The Persistence of the Hardware Lottery
Today, there is renewed interest in collaboration between the hardware, software, and machine-learning communities. We are experiencing a second pendulum swing back to specialized hardware. Catalysts include changing hardware economics, prompted by both the end of Moore’s law and the breakdown of Dennard scaling; a “bigger is better” race in the number of model parameters;1 spiraling energy costs;20 and the dizzying requirements of deploying machine learning to edge devices.50
The end of Moore’s law means we are not guaranteed more computing power and performance; hardware will have to earn it. To improve efficiency, there is a shift from task-agnostic hardware, such as CPUs, to domain-specialized hardware that tailors the design to make certain tasks more efficient. The first examples of domain-specialized hardware released over the last few years—tensor processing units (TPUs),23 edge-TPUs,16 and Arm Cortex-M552—optimize explicitly for costly operations common to deep neural networks, such as matrix multiplies.
In many ways, hardware is catching up to the present state of machine-learning research. Hardware is only economically viable if the lifetime of the use case is longer than three years.11 Betting on ideas that have longevity is a key consideration for hardware developers. Thus, co-design efforts have focused almost entirely on optimizing an older generation of models with known commercial use cases. For example, ‘matrix multiplies’ are a safe target to optimize because they are here to stay—anchored by the widespread use and adoption of deep neural networks in production systems. Allowing for unstructured sparsity and weight-specific quantization is also a safe strategy because there is wide consensus that these will enable higher compression levels.
There is still the separate question of whether hardware innovation is versatile enough to unlock or keep pace with entirely new machine-learning research directions. This question is difficult to answer; the data points here are limited, making it hard to model whether this idea would succeed given different hardware. However, despite this task’s inherent challenge, there is already compelling evidence that domain-specialized hardware makes it more costly for research ideas that stray outside of the mainstream to succeed.
The authors of a 2019 published paper titled, “Machine Learning Is Stuck in a Rut”3 consider the difficulty of training a new type of computer vision architecture called capsule networks42 on domain-specialized hardware. Capsule networks include novel components, such as squashing operations and routing by agreement. These architecture choices aim to solve for key deficiencies in convolutional neural networks (lack of rotational in-variance and spatial hierarchy understanding) but stray from the typical architecture of neural networks. As a result, while capsule network operations can be implemented reasonably well on CPUs, performance falls off a cliff on accelerators such as GPUs and TPUs, which have been overly optimized for matrix multiplies.

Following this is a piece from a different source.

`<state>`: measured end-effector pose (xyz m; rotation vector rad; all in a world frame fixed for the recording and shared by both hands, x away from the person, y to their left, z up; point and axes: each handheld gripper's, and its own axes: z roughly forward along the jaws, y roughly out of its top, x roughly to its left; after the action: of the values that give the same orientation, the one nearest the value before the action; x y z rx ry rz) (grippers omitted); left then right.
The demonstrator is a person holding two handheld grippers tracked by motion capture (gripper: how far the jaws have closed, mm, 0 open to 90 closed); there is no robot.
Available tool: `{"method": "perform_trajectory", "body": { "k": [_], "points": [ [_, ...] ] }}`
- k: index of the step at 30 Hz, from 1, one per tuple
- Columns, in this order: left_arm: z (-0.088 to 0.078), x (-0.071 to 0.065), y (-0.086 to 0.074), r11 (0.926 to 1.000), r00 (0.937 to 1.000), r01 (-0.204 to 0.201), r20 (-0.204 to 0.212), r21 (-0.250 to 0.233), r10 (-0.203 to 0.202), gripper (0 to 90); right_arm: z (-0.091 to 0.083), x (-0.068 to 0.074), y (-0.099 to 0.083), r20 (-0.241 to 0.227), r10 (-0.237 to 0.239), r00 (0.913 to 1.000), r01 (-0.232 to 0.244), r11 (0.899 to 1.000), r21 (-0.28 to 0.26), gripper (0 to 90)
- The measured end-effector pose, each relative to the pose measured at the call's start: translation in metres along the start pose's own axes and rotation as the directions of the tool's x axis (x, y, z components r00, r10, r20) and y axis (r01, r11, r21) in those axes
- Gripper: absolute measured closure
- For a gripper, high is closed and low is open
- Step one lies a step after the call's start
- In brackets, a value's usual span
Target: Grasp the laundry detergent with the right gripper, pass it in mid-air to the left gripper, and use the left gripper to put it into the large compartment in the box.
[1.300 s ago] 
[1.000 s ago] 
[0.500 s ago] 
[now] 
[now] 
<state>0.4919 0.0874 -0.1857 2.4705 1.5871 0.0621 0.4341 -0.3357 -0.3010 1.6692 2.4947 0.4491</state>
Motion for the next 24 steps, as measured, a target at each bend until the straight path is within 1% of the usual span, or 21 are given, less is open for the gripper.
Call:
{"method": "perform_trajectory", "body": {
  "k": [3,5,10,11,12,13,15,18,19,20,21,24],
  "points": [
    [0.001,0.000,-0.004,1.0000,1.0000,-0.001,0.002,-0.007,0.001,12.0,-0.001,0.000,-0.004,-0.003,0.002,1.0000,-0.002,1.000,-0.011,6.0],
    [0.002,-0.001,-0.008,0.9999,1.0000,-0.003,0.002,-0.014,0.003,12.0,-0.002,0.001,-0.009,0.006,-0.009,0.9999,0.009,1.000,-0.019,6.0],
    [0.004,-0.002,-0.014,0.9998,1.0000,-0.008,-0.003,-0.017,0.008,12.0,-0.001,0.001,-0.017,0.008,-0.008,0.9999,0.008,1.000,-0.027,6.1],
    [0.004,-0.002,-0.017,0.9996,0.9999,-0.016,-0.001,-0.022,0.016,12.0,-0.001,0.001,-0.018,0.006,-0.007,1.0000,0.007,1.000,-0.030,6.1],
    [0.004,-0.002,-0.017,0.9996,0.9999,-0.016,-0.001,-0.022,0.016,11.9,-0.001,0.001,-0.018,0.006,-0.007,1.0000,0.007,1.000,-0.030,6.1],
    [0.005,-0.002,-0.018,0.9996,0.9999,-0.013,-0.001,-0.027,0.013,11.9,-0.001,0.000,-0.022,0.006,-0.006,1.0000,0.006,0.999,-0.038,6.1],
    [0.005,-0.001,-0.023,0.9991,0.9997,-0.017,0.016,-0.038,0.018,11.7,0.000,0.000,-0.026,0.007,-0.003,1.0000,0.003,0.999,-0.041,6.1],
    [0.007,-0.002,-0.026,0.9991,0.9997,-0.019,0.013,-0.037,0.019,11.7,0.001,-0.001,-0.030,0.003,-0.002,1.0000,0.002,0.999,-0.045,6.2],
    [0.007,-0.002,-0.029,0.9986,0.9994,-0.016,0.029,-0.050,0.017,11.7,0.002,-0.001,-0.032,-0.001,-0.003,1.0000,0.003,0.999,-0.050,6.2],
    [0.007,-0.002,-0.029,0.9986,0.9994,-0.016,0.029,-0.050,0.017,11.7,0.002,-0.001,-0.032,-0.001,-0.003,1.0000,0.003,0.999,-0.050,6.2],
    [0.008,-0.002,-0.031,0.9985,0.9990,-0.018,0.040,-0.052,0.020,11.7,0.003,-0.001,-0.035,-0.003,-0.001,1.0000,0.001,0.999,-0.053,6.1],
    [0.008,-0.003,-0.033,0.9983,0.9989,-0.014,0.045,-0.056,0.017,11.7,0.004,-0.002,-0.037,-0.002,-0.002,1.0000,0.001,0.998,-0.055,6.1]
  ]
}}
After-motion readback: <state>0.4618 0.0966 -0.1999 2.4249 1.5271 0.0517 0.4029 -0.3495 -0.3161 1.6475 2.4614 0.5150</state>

Whether or not you agree that capsule networks are the future of computer vision, the authors say something interesting about the difficulty of trying to train a new type of image-classification architecture on domain-specialized hardware. Hardware design has prioritized delivering on commercial use cases, while built-in flexibility to accommodate the next generation of research ideas remains a distant secondary consideration.
While hardware specialization makes deep neural networks more efficient, it also makes it far more costly to stray from accepted building blocks. It prompts the questions: how much will researchers implicitly be overfit to ideas that operationalize well on available hardware, rather than take a risk on ideas that are not currently feasible? What are the failures we still don’t have the hardware to see as a success?
The Likelihood of Future Hardware Lotteries
It is an ongoing, open debate within the machine-learning community about how much future algorithms will differ from models such as deep neural networks. The risk you attach to depending on domain-specialized hardware is tied to your position on this debate. Betting heavily on specialized hardware makes sense if you think that future breakthroughs depend on pairing deep neural networks with ever-increasing amounts of data and computation.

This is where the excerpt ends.